# Exercise:
Could you output each line of the data that follows exactly?

# Data segment:
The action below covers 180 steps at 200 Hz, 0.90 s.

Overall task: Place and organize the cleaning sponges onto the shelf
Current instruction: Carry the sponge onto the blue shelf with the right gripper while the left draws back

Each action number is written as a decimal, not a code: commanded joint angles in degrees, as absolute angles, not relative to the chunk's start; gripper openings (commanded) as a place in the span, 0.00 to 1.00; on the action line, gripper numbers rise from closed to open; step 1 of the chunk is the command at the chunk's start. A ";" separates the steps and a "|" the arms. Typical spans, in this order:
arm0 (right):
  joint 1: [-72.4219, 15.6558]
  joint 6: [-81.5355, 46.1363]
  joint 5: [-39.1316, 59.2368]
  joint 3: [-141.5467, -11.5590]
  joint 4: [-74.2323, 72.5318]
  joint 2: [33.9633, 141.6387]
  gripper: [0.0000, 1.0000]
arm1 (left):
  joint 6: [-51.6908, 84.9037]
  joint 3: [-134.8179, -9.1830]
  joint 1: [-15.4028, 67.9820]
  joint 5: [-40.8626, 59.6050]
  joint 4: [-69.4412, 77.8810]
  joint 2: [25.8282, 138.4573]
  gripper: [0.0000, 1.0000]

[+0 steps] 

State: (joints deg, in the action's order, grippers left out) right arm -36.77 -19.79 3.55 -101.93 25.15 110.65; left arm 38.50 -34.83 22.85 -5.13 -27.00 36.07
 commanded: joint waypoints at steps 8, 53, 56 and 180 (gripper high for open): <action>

# Result of the exercise:
The action below covers 180 steps at 200 Hz, 0.90 s.

Overall task: Place and organize the cleaning sponges onto the shelf
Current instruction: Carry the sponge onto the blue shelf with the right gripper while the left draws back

Each action number is written as a decimal, not a code: commanded joint angles in degrees, as absolute angles, not relative to the chunk's start; gripper openings (commanded) as a place in the span, 0.00 to 1.00; on the action line, gripper numbers rise from closed to open; step 1 of the chunk is the command at the chunk's start. A ";" separates the steps and a "|" the arms. Typical spans, in this order:
arm0 (right):
  joint 1: [-72.4219, 15.6558]
  joint 6: [-81.5355, 46.1363]
  joint 5: [-39.1316, 59.2368]
  joint 3: [-141.5467, -11.5590]
  joint 4: [-74.2323, 72.5318]
  joint 2: [33.9633, 141.6387]
  gripper: [0.0000, 1.0000]
arm1 (left):
  joint 6: [-51.6908, 84.9037]
  joint 3: [-134.8179, -9.1830]
  joint 1: [-15.4028, 67.9820]
  joint 5: [-40.8626, 59.6050]
  joint 4: [-69.4412, 77.8810]
  joint 2: [25.8282, 138.4573]
  gripper: [0.0000, 1.0000]

[+0 steps] 

State: (joints deg, in the action's order, grippers left out) right arm -36.77 -19.79 3.55 -101.93 25.15 110.65; left arm 38.50 -34.83 22.85 -5.13 -27.00 36.07
 commanded: joint waypoints at steps 8, 53, 56 and 180 (gripper high for open): <action>

Nothing more remains to be added to the answer.